It's believable that Meta, ByteDance, etc. can catch up too. It is not certain that scaling will meaningfully increase performance indefinitely, and if it stops soon, they surely will. Furthermore, other market conditions (US political instability) can enable even more labs, like Mistral, to serve as compelling alternatives.
Uber, TSMC, etc. have strong moats in the form of physical goods and factories. LLMs have nothing even remotely comparable. The main moat is in knowledge, which is easy to transfer between labs. Do you think all the money that goes into training a model goes into the actual final training run? No, it is mostly experiments and failed ideas, which do not have to be repeated by future labs and offshoots.
It's certain that it won't. We've already hit diminishing returns.
I’ll be polite and call this statement ‘a very debatable’ one.
Only one company on Earth can make the UV lithography machines TSMC buys for their highest end fabs, and they're not selling to anyone else.
The PRC tried to brute force this supply chain backed by the full might of the Party's blank check, all red tape cut, literally the best possible duplication scenario, and they failed.
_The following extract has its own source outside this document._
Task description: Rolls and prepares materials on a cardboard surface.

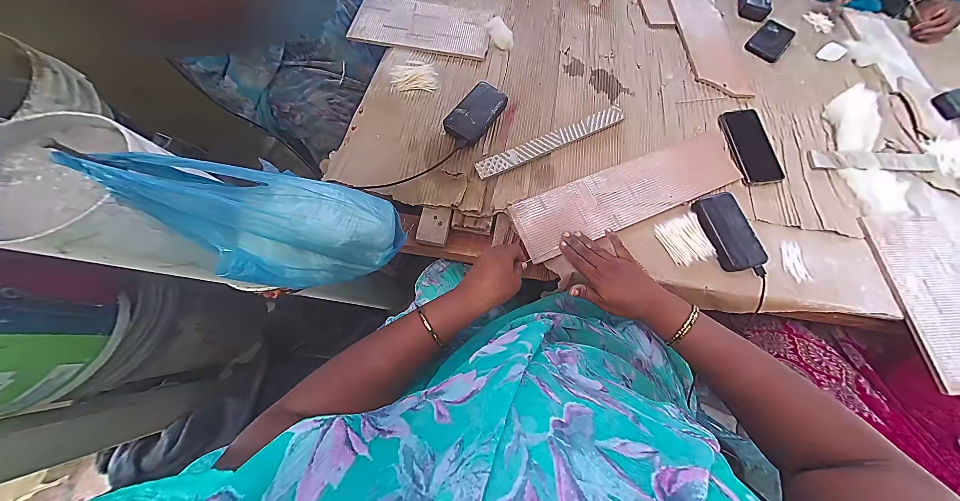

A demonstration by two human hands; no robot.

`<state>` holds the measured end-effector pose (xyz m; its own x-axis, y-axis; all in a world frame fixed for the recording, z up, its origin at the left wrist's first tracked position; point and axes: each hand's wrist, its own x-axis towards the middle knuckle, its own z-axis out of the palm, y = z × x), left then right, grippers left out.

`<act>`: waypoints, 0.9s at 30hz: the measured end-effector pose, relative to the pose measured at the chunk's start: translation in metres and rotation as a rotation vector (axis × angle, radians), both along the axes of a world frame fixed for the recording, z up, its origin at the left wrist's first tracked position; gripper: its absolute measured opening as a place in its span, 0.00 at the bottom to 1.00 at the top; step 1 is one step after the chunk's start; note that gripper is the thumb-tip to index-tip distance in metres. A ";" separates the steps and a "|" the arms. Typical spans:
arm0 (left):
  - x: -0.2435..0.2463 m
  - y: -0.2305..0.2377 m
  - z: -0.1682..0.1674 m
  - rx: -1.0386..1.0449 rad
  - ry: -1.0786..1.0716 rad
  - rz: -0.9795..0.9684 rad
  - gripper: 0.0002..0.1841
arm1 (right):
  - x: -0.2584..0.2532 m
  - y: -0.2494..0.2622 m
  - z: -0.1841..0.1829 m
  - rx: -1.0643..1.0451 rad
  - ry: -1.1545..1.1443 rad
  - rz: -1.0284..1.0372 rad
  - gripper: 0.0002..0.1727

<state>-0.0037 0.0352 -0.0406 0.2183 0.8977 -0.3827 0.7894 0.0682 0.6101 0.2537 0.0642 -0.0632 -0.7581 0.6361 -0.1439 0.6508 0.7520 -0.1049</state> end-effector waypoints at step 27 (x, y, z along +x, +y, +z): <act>-0.013 0.009 0.004 -0.017 -0.025 -0.040 0.14 | -0.006 0.006 0.005 -0.060 0.052 0.137 0.44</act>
no, most industries just sell boring generic products, a few industries favor monopolists. Semiconductors are one of them but LLMs are also as far removed from that business as is physically possible.
TSMC makes the most complicated machines humans have ever built, a LLM requires a few dozen nerds, a power plant, a few thousand lines of python and chips. That's why if you're Elon Musk you could buy all of the above and train yourself an LLM in a month.
LLMs are comically simple pieces of software, they're just big. But anyone with a billion dollars can have one, they're all going to be commoditized and free in due time, like search. Copying a lithography machine is difficult, copying software is easy. that's why Google burrowed itself into email, and browsers, and your phone's OS. Problem for openai is they don't have any of that, there's already half a dozen companies that, for 99% of people, do what they do.